L’interdiction, qui inclut des plateformes comme X, Reddit, Facebook, Instagram et TikTok, vise à freiner les problèmes croissants de santé mentale, la cyberintimidation, et également à servir de terrain d’essai pour des outils permettant d’interdire l’accès à la pornographie à l’avenir.
Regard vers l’avenir
Kinnersly, de Our Watch, souhaite voir une meilleure formation professionnelle pour les enseignants sur le thème de la pornographie.

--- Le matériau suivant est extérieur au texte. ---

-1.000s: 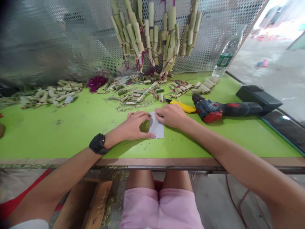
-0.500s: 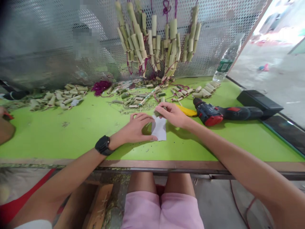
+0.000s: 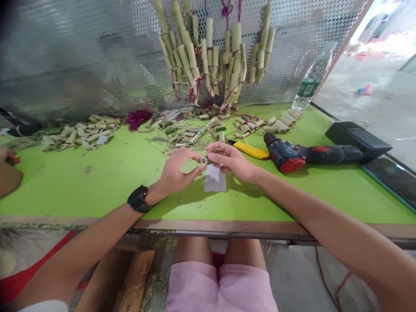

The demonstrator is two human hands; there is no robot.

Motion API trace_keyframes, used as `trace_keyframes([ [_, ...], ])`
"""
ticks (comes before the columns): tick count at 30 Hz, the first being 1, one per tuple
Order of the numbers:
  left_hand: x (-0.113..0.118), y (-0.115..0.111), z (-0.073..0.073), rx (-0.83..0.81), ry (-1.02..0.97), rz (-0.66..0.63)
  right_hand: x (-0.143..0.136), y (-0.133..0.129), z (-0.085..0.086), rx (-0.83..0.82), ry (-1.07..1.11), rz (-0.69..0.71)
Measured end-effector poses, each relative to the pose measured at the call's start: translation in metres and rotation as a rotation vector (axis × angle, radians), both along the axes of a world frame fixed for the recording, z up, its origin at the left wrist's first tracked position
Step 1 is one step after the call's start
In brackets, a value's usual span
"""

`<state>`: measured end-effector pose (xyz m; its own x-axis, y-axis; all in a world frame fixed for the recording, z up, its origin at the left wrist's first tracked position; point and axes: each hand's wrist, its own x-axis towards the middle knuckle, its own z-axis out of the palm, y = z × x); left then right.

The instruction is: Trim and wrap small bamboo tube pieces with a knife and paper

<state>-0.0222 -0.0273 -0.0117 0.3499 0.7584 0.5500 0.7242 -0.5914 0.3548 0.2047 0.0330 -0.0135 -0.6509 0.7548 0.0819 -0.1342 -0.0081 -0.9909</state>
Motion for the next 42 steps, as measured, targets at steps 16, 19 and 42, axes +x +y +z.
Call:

« Les jeunes ont besoin de discussions sûres et honnêtes pour les aider à réfléchir de manière critique à la représentation des rôles et des relations de genre dans la pornographie, ainsi qu’à l’impact potentiel que cela a sur leur vie », a-t-elle déclaré.
Parallèlement, Spencer a appelé à un changement culturel, soulignant que « le modèle sexuel d’un jeune se développe tout au long de l’adolescence et doit être protégé de la distorsion par la pornographie ».
« Il faut un changement culturel qui reconnaisse les méfaits de la pornographie et qui s’éloigne de l’attitude sociétale permissive envers la pornographie », a-t-elle ajouté.